Output nothing but the line containing "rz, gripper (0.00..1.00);" and the lines after it through the end of the material below, each reproduced exactly.

-- Opening Marker --

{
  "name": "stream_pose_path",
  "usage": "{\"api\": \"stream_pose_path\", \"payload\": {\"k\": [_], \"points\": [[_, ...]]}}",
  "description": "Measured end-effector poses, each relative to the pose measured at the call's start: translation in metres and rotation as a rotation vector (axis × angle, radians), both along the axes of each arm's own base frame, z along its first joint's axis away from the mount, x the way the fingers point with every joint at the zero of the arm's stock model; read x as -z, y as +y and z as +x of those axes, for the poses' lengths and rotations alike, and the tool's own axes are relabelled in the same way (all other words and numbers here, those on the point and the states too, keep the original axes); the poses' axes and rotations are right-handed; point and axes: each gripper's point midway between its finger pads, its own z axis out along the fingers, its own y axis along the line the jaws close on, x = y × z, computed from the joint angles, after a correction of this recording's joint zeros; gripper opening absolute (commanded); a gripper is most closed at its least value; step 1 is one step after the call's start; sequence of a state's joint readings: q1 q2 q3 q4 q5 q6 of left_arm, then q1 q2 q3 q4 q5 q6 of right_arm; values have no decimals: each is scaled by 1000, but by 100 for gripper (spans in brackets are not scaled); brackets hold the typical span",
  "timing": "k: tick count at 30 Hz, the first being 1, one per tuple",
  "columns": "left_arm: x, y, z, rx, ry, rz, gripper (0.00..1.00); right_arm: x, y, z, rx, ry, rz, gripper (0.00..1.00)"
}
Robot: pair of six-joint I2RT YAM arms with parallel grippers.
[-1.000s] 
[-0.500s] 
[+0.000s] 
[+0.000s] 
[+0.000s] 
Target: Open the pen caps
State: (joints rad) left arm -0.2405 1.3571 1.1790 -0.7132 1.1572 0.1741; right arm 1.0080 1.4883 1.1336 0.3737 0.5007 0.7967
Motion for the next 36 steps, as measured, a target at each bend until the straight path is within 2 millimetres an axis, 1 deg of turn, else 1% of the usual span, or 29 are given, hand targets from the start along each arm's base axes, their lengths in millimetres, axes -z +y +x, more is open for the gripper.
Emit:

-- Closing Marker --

OUTPUT FOR THIS EXERCISE —
  "columns": "left_arm: x, y, z, rx, ry, rz, gripper (0.00..1.00); right_arm: x, y, z, rx, ry, rz, gripper (0.00..1.00)"
}
Robot: pair of six-joint I2RT YAM arms with parallel grippers.
[-1.000s] 
[-0.500s] 
[+0.000s] 
[+0.000s] 
[+0.000s] 
Target: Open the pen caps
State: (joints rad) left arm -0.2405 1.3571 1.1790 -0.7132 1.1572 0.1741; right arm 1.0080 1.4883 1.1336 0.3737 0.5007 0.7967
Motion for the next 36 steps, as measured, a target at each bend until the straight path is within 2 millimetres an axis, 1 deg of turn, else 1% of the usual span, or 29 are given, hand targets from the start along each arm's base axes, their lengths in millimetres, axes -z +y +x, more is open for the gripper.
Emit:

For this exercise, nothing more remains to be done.